Liquid cleaning compositions of the present invention can include further additional functional materials or additives that provide a beneficial property. Examples include alkali halides, metal salts or alkaline earth halides such as potassium chloride or calcium chloride; co-solvents such as alcohols of 1 to 6 carbons such as methanol, ethanol, n-propanol; and buffers such as alkali metal phosphates or alkali metal carbonates.

Some embodiments of the cleaning composition optionally include salt, or one or more additional salts, for example, alkali metal salt. The alkali metal salt can act as an alkalinity source to enhance cleaning of a substrate, and improve soil removal performance of the composition. Additionally, in some embodiments the alkali metal salts can provide for the formation of an additional binder complex or binding agent including: alkali metal salt; organic sequestrant including a phosphonate, an aminocarboxylic acid, or mixtures thereof; and water.

Additionally, in some embodiments, salts, for example acidic salts, can be included as pH modifiers, sources of acidity, effervescing aids, or other like uses. Some examples of salts for use in such applications include sodium bisulfate, sodium acetate, sodium bicarbonate, citric acid salts, and the like and mixtures thereof. It should be understood that agents other than salts that act as pH modifiers, sources of acidity, effervescing aids, or like, can also be used in conjunction with the invention so long as they do not decrease the activity of the chlorine dioxide.

The present compositions can include a minor but effective amount of a secondary hardening agent, as for example, an amide such stearic monoethanolamide or lauric diethanolamide; or an alkylamide, and the like.

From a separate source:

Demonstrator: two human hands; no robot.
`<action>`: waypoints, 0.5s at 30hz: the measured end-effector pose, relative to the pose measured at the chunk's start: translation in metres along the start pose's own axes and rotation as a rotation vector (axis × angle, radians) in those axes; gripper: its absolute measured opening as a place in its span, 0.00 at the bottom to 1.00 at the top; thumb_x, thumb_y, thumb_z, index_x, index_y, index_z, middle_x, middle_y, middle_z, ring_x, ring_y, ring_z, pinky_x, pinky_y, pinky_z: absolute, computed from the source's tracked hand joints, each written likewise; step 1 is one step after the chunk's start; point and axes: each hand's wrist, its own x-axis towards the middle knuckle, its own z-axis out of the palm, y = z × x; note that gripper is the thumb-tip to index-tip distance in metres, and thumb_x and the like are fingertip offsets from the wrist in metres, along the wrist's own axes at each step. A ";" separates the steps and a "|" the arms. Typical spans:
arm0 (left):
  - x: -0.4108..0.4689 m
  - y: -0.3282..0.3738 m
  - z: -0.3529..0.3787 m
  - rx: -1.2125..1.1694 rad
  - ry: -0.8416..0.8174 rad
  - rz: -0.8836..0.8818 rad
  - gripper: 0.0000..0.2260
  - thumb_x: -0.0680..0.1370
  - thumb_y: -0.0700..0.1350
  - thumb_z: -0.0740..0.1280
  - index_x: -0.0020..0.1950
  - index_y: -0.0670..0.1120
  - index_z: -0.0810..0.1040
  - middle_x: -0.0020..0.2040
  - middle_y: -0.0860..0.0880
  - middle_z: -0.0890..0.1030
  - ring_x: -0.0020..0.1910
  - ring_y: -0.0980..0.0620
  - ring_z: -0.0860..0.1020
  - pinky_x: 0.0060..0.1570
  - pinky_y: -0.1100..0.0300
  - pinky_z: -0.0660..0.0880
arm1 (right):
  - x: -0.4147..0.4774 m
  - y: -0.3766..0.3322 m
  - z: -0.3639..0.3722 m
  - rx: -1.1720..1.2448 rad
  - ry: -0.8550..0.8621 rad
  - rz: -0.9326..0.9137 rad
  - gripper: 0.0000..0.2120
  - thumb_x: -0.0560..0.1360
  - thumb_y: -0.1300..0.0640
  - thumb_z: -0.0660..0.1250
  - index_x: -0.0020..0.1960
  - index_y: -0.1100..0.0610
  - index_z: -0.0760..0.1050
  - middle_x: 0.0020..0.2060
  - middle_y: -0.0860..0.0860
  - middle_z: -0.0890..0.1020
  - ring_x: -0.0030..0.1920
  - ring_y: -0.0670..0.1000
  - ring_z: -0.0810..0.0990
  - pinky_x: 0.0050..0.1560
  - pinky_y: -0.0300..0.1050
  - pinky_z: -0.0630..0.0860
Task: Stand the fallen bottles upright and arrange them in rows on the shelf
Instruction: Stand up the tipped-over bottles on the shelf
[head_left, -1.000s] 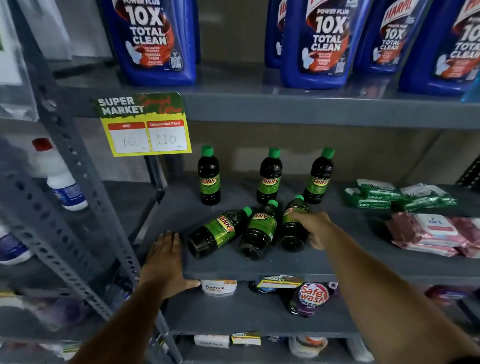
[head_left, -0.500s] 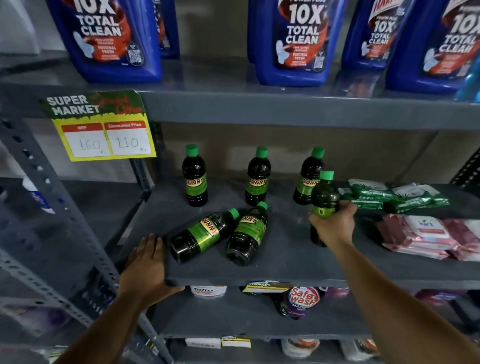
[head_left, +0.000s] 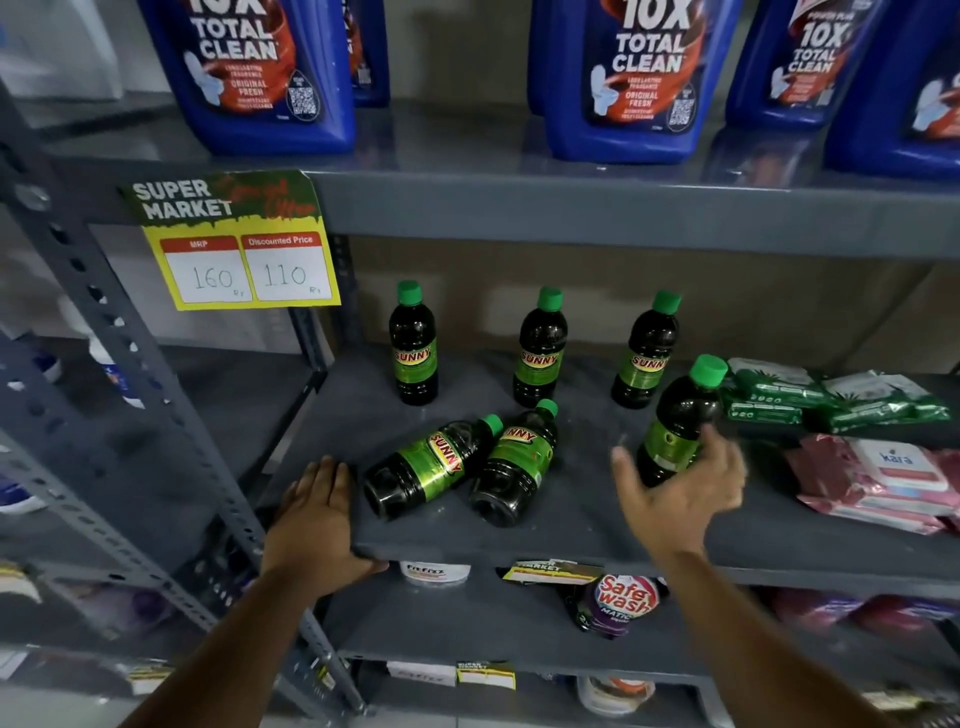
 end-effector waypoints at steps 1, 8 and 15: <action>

An effective amount of a defoaming agent for reducing the stability of foam can also be included in the present cleaning compositions. Preferably, the cleaning composition includes about 0.0001-5 wt-% of a defoaming agent. Examples of defoaming agents suitable for use in the present compositions include silicone compounds such as silica dispersed in polydimethylsiloxane, EO/PO block copolymers, alcohol alkoxylates, fatty amides, hydrocarbon waxes, fatty acids, fatty esters, fatty alcohols, fatty acid soaps, ethoxylates, mineral oils, polyethylene glycol esters, alkyl phosphate esters such as monostearyl phosphate, and the like.

Various dyes, odorants including perfumes, and other aesthetic enhancing agents can also be included in the composition.

Preferably in the inventive method of the present invention, a thorough sweeping cleaning of the carpet to remove any loose or visible dirt is conducted prior to contacting with the cleaning composition. By “loose or visible dirt” is meant dirt that can be seen by inspection or which can be removed by typical carpet cleaning procedures. A typically dirty carpet may have as much as 1 to 5 grams of dirt per square meter removable by vacuuming. We have found that removal of this material is useful so that the treatments are not consumed or wasted on such materials.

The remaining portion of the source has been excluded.